Recorded data:
---

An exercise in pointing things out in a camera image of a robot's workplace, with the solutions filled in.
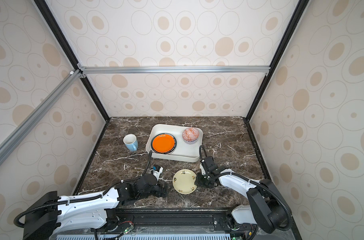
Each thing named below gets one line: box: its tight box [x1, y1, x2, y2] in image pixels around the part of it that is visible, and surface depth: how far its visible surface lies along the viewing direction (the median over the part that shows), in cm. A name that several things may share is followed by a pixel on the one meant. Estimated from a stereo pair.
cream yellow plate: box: [172, 169, 197, 195], surface depth 88 cm
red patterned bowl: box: [182, 127, 200, 145], surface depth 105 cm
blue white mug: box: [123, 133, 139, 152], surface depth 98 cm
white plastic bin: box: [145, 124, 204, 163], surface depth 103 cm
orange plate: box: [152, 134, 175, 153], surface depth 102 cm
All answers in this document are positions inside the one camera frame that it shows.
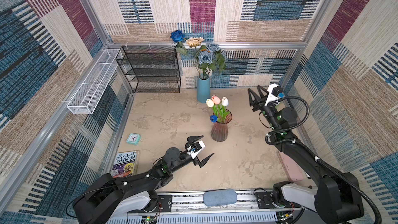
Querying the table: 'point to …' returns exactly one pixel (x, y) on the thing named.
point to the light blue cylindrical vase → (203, 89)
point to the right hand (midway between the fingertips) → (253, 88)
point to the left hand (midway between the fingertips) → (207, 142)
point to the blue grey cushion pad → (216, 197)
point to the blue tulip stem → (213, 118)
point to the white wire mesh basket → (90, 94)
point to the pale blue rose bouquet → (210, 58)
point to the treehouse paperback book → (124, 164)
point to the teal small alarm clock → (133, 139)
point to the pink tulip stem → (216, 100)
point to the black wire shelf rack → (151, 69)
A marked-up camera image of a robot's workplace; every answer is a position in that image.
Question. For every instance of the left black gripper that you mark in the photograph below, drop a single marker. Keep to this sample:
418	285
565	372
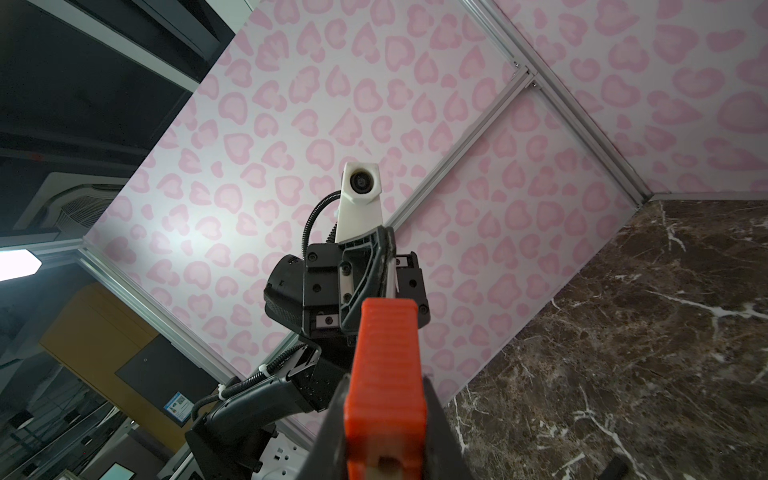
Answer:
319	296

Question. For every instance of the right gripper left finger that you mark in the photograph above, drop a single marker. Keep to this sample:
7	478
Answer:
327	459

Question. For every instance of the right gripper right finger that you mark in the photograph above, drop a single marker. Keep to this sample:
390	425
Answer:
443	458

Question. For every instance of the red padlock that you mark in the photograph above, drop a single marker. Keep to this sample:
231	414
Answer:
385	412

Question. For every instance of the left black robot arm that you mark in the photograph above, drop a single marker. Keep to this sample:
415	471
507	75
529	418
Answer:
231	431

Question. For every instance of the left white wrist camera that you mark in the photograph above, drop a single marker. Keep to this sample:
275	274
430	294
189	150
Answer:
360	209

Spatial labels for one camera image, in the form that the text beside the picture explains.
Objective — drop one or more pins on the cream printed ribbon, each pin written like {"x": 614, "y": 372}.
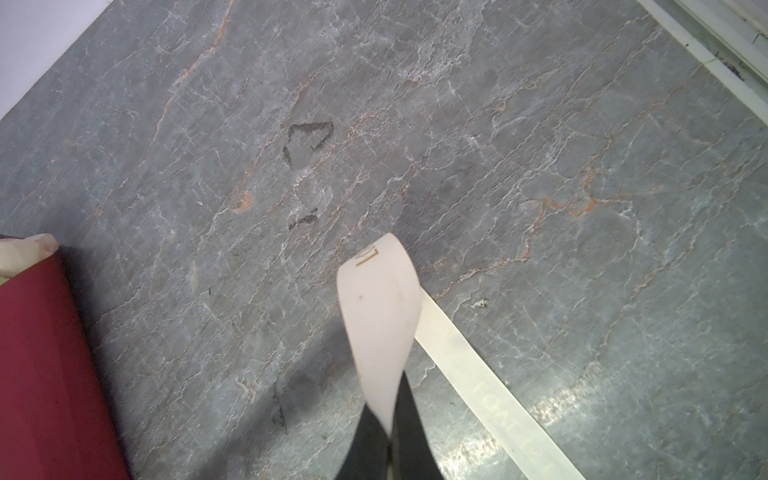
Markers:
{"x": 385, "y": 311}

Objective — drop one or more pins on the dark red wrapping paper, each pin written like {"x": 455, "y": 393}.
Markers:
{"x": 55, "y": 419}

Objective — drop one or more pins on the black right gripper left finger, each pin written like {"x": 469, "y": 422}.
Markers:
{"x": 368, "y": 455}

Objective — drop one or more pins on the cream fake rose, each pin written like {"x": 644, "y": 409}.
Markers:
{"x": 18, "y": 255}

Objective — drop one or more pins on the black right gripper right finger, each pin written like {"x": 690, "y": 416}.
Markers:
{"x": 411, "y": 457}

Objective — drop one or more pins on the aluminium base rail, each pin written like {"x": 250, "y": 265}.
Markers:
{"x": 727, "y": 37}

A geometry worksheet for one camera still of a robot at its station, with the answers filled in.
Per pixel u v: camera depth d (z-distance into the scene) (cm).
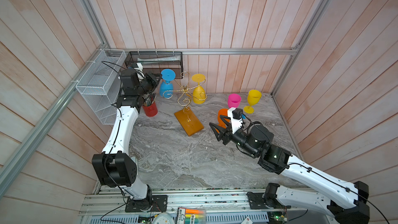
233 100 99
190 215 69
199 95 92
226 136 54
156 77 73
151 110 101
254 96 99
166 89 85
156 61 90
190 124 102
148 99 104
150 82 66
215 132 60
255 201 73
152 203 73
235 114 52
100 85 66
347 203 40
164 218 67
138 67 68
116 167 42
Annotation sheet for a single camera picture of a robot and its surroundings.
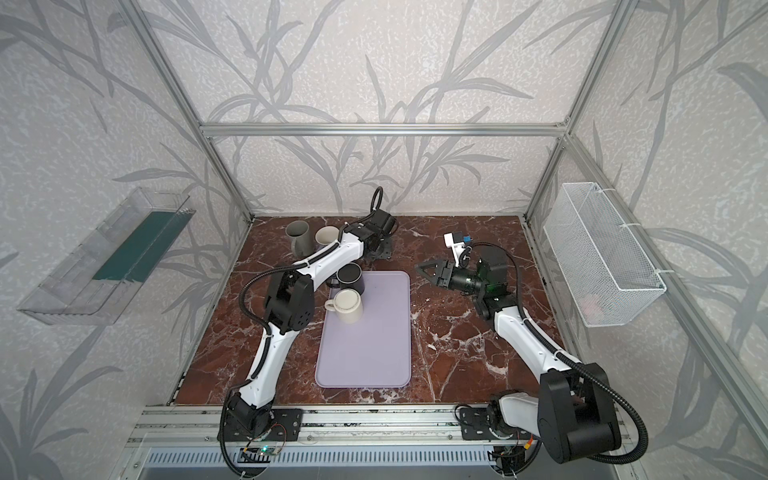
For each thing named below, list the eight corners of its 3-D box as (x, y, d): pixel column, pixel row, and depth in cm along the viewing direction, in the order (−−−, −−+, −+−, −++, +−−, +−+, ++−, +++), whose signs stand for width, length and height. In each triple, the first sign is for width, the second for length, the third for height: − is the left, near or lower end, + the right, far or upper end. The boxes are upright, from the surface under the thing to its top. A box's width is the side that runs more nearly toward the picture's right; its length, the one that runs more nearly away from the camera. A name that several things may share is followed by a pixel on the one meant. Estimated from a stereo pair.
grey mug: (298, 265, 109) (288, 244, 100) (293, 243, 115) (284, 223, 106) (318, 258, 111) (311, 238, 101) (313, 238, 117) (305, 217, 108)
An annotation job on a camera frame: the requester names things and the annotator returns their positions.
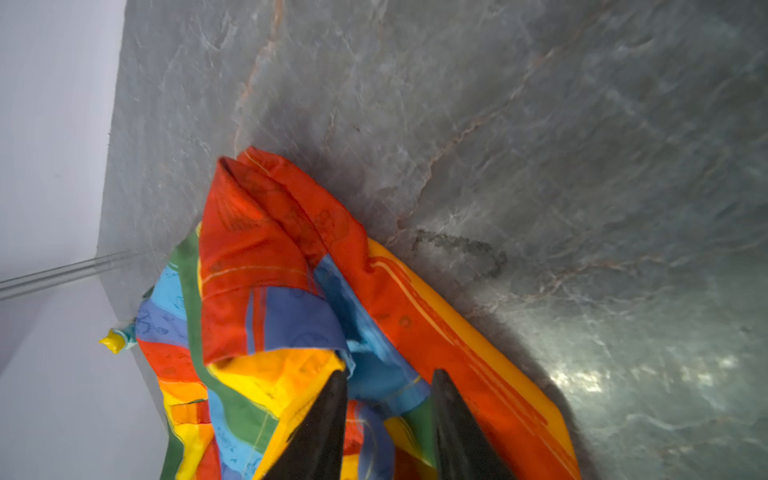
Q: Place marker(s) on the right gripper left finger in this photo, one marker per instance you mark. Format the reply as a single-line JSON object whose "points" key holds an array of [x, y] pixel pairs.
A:
{"points": [[316, 448]]}

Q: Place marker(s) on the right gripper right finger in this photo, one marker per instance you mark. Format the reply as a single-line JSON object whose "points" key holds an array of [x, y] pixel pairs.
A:
{"points": [[461, 448]]}

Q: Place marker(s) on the rainbow striped jacket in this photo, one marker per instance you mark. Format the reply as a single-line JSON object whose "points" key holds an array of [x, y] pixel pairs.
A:
{"points": [[278, 288]]}

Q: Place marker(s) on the yellow white small toy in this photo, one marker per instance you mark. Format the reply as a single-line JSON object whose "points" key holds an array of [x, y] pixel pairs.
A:
{"points": [[120, 339]]}

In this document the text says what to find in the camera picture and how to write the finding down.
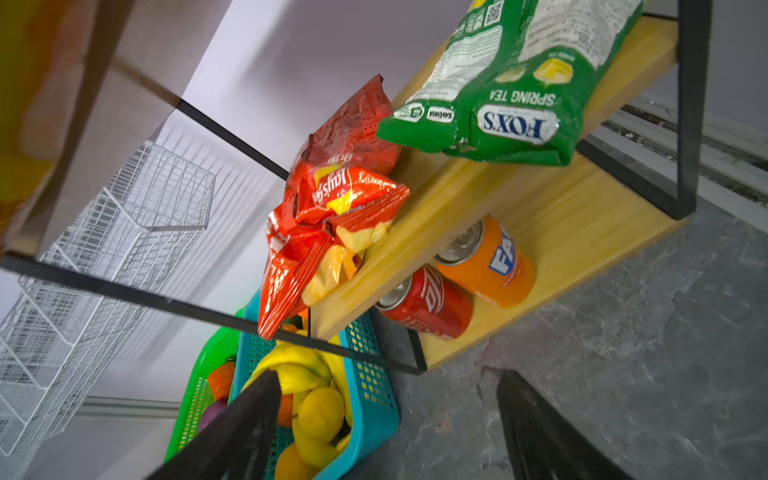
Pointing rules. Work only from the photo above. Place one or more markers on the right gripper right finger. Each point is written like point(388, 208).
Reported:
point(541, 443)

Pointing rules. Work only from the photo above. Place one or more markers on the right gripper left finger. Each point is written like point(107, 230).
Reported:
point(237, 444)

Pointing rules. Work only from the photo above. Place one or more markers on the yellow banana bunch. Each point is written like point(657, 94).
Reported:
point(302, 369)

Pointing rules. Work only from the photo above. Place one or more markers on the red Lays chips bag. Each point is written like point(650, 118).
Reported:
point(338, 201)

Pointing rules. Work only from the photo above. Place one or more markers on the green Fox's candy bag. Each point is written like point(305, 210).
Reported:
point(513, 81)

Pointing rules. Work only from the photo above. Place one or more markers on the green plastic basket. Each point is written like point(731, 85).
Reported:
point(210, 383)

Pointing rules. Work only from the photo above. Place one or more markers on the teal plastic basket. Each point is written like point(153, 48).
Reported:
point(373, 404)

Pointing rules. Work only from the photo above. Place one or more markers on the red cola can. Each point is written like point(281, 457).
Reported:
point(427, 301)

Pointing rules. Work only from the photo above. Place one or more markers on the orange Fanta can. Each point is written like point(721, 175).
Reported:
point(486, 261)

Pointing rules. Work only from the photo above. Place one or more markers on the black wooden shelf rack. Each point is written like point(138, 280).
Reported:
point(121, 67)

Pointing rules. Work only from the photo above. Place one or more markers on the long white wire basket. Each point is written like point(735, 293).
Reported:
point(82, 298)

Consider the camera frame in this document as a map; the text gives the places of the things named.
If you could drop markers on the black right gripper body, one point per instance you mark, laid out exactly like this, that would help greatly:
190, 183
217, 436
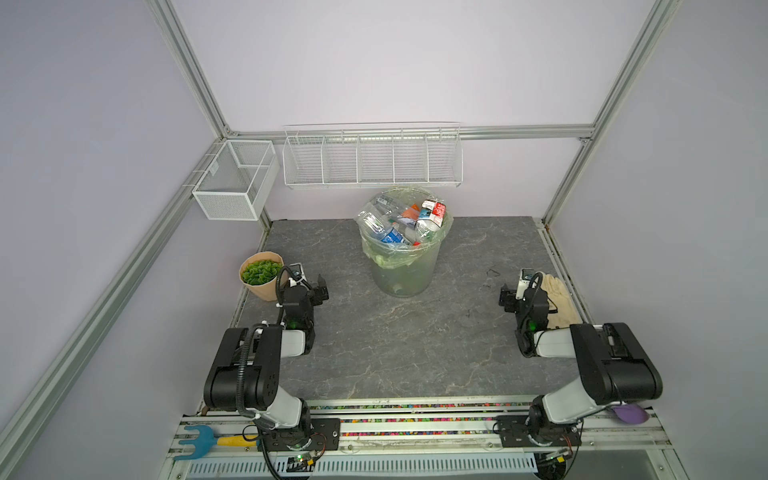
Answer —
510, 297

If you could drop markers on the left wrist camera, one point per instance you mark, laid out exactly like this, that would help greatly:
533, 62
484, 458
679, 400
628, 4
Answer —
296, 274

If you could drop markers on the green bagged waste bin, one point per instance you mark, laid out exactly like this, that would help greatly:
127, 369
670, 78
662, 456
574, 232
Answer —
402, 270

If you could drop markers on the purple pink tool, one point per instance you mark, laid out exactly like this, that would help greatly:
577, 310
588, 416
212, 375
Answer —
631, 414

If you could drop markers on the beige plant pot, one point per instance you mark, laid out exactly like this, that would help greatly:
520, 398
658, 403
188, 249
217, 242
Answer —
265, 292

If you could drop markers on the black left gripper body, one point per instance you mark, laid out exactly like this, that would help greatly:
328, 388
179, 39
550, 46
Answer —
316, 296

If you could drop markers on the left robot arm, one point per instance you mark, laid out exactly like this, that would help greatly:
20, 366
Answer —
245, 374

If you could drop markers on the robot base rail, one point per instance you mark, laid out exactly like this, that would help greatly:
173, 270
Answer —
428, 438

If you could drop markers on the right aluminium frame post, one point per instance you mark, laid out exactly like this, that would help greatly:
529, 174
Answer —
658, 19

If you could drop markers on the green artificial plant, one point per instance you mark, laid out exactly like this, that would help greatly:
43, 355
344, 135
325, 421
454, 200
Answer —
260, 272

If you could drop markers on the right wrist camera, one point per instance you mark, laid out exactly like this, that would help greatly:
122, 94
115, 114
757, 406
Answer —
525, 277

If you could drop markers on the aluminium frame corner post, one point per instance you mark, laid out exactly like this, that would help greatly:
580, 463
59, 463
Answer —
170, 26

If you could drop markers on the red label cola bottle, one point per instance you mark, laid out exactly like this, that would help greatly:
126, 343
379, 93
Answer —
432, 215

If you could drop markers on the clear bottle blue cap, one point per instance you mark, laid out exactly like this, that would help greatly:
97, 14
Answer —
394, 210

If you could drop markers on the white mesh side basket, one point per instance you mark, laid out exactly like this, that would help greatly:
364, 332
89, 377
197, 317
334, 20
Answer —
237, 181

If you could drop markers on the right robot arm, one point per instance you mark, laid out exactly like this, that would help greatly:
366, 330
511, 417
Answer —
613, 369

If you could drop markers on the beige wooden brush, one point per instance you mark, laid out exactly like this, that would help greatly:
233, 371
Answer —
560, 299

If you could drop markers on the white wire wall basket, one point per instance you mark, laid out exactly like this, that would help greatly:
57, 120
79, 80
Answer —
362, 155

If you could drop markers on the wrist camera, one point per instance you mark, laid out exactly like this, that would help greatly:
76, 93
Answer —
525, 277
296, 274

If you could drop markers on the blue yellow garden fork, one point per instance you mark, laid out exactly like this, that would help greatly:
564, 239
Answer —
205, 439

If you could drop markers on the blue label bottle white cap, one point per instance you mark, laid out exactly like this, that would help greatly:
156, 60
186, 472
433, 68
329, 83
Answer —
391, 235

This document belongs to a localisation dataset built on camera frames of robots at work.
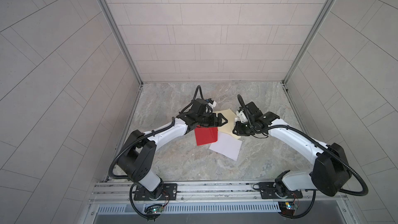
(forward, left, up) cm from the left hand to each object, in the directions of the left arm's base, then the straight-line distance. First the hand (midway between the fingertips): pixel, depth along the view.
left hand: (227, 121), depth 79 cm
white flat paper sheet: (-8, -1, -14) cm, 16 cm away
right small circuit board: (-36, -26, -14) cm, 46 cm away
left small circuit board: (-36, +33, -10) cm, 50 cm away
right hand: (-4, -3, -5) cm, 7 cm away
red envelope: (-2, +11, -14) cm, 17 cm away
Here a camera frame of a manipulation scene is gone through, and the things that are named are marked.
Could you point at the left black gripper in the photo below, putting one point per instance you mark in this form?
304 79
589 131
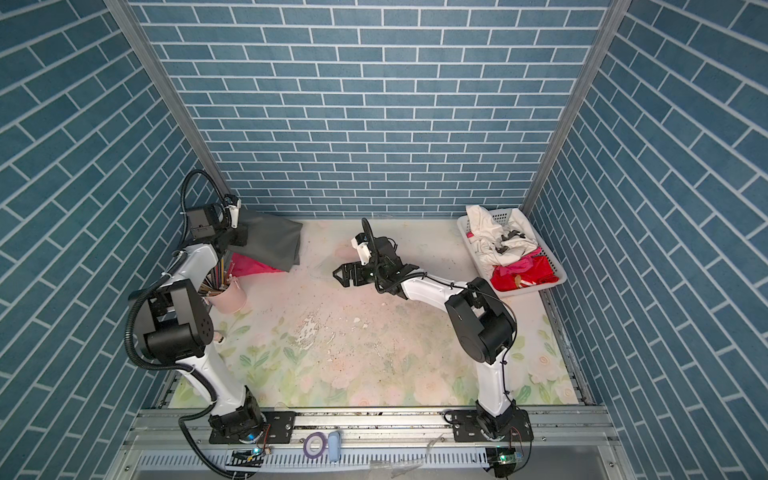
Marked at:
237 236

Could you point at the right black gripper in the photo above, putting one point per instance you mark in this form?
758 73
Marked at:
348 267

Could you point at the grey t shirt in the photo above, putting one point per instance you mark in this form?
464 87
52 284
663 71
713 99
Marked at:
271 240

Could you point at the white plastic laundry basket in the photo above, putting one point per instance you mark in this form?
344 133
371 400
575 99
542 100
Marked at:
486 272

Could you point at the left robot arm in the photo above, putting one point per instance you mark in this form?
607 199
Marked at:
169 326

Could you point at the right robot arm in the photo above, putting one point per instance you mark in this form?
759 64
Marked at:
485 326

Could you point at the folded magenta t shirt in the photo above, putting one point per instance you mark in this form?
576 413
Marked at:
242 266

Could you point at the coloured pencils bundle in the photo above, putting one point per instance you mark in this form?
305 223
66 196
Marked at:
216 281

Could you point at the pink pencil cup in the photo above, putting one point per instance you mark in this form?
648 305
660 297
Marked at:
232 299

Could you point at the white t shirt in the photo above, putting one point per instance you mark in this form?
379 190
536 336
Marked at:
500 243

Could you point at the light blue small cylinder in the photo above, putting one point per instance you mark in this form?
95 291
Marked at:
334 449

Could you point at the magenta garment in basket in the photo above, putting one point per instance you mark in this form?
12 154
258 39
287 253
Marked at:
522 265

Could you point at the purple tape roll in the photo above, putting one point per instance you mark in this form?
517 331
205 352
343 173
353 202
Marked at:
314 445

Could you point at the red t shirt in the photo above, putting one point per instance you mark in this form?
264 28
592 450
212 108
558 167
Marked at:
541 273

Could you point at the left circuit board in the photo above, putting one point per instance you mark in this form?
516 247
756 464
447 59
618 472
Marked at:
246 458

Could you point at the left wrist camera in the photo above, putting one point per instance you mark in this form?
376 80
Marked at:
232 205

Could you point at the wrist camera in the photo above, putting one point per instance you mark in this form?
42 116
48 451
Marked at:
360 244
232 205

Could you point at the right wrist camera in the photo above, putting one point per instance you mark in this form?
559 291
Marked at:
360 244

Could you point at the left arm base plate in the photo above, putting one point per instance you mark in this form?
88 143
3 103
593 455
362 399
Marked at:
277 428

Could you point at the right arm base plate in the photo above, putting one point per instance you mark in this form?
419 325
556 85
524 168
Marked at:
477 425

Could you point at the aluminium front rail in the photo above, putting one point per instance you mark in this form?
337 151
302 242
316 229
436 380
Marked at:
570 442

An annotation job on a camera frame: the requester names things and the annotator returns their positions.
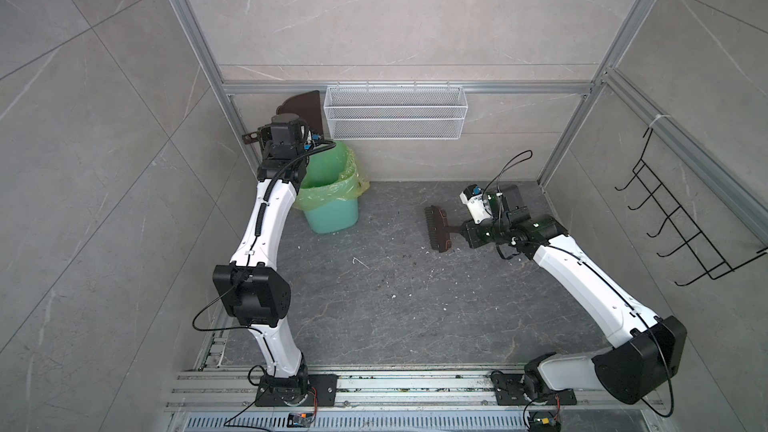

---

→ EXERCISE DETAILS:
Quote, exactly and only, the lines from the first line of the data above through the line containing "point to the teal". The pictures do not belong in it.

→ YOUR SOLUTION:
An exercise in pointing things out in a camera image of a robot's workplace, with the solutions filled in.
Each thing named below gets one line: box: its tight box [x1, y1, x2, y2] in image pixels around the part of it that is visible, and surface depth: how far its visible surface lies along the viewing direction (the median over the part that shows), in cm. A name that several things may share is followed by a pixel on the one meant. Estimated from a stereo pair.
cream yellow plate: box: [172, 169, 197, 195], surface depth 88 cm
red patterned bowl: box: [182, 127, 200, 145], surface depth 105 cm
blue white mug: box: [123, 133, 139, 152], surface depth 98 cm
white plastic bin: box: [145, 124, 204, 163], surface depth 103 cm
orange plate: box: [152, 134, 175, 153], surface depth 102 cm
All answers in this document are positions inside the one camera frame that it shows.
Querying the table: 'point to …' returns exactly one pixel (x, y) on the thing named.
point to the light blue cylindrical vase → (203, 89)
point to the right hand (midway between the fingertips) → (253, 88)
point to the left hand (midway between the fingertips) → (207, 142)
point to the blue grey cushion pad → (216, 197)
point to the blue tulip stem → (213, 118)
point to the white wire mesh basket → (90, 94)
point to the pale blue rose bouquet → (210, 58)
point to the treehouse paperback book → (124, 164)
point to the teal small alarm clock → (133, 139)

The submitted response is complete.